Innovation Ecosystems

“The thing that is relevant to our work is this idea of creating local innovation ecosystems—whether they be urban or rural­—that consist of both a network of community members and physical space,” Smith said.

After promoting design-based responses to poverty for nearly two decades, D-Lab has begun taking stock of the types of conditions that encourage innovation. In its hypothesis-forming stage of research, D-Lab is reviewing 300 local innovations—from peanut shellers and small-scale underwater turbines to water filters and sanitary napkins—by conducting interviews and preparing case studies in Africa, Southeast Asia, and Latin America.

In the first of a series of papers, D-Lab research scientist Elizabeth Hoffecker describes innovation ecosystems as “place-based communities of interacting actors engaged in producing innovation and supporting processes of innovation, along with the infrastructure and enabling environment which allows them to create, adopt, and spread solutions to local challenges.”

The lab seeks to identify the boundaries and other characteristics of innovation ecosystems, ways to measure and bolster a community’s ability to innovate, and the significance of local innovation in the context of the UN’s Sustainable Development Goals and similar initiatives.

D-Lab classifies local innovations by type: those that save time and/or labor, such as pedal-powered washing machines and wind-powered rice threshers, which increase income and free time for other productive uses; those that create new streams of income (usually novel inventions); those that fill important gaps in the provision of health, sanitation, and well-being; and those that provide an essential service, which enables other forms of economic or household activity. In general, these local innovations can increase well-being, income, access to education, mobility, and opportunity for local civic participation and decision making.

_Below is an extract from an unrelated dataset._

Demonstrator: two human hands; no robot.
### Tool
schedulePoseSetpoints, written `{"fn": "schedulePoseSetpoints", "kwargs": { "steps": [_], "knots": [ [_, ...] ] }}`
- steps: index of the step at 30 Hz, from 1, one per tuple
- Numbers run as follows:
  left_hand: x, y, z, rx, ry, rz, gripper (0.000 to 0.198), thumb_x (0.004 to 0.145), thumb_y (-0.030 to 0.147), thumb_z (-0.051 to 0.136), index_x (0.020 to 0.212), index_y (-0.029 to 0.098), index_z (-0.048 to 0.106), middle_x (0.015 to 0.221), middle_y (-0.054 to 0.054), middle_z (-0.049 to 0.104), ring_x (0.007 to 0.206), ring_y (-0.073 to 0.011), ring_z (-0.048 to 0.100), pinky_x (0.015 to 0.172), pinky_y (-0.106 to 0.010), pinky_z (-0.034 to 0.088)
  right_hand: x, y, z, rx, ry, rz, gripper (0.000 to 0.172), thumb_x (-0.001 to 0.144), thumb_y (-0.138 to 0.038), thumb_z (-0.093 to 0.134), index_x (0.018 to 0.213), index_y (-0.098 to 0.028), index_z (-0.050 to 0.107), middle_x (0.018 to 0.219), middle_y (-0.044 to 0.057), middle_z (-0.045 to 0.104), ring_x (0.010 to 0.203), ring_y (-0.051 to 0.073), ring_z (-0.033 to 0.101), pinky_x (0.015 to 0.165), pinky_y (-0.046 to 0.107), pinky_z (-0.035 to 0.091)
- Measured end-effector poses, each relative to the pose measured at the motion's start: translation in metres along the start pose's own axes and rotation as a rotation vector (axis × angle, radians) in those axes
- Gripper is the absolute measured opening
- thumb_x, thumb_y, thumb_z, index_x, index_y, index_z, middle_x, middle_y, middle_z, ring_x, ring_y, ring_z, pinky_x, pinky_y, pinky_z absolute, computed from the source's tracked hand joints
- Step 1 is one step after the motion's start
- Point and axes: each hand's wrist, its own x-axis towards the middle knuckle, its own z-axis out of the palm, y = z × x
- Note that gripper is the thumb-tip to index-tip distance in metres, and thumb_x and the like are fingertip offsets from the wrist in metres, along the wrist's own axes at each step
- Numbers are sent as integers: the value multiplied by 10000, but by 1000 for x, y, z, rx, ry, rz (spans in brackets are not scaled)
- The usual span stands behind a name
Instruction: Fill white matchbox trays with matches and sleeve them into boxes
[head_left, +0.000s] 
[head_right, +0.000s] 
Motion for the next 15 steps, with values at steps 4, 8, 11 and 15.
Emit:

The overall approach can benefit the planning process, according to Peter Pollock, FAICP, manager of the Lincoln Institute’s Western Programs. “Developing and deploying planning tools shouldn’t be done in a vacuum,” he said. “Directly engaging end users to address their practical needs with appropriate technology will best help achieve these important social and economic goals.”

In conventional development terms, such local innovation can be seen to have limited impact and little uptake beyond the local community. Hoffecker notes that the vast majority of innovations were used by 500 people or fewer, and the median user group was 50—unsurprising, given the target communities.

But the MIT researchers found that innovation at the local level promotes the growth of infrastructure in the form of physical spaces and social networks.

This self-perpetuating dynamic is testament to D-Lab’s methodology: identify communities based on local needs, resources, and community interest; train community members in the design process and teach the skills to address their particular situation; help set up a makerspace; provide six months’ post-training mentoring; and, where feasible, provide seed capital.

“We start by teaching the design process with very tangible products and a very concrete challenge, and then move that to something like an intangible but still somewhat concrete solution,” Smith said. “And then [we] move to programs and systems, which are abstract and intangible, so that people can look at the design process as creative problem-solving steps for a variety of issues.”

 


 

Ted Smalley Bowen is a senior editor at the Lincoln Institute.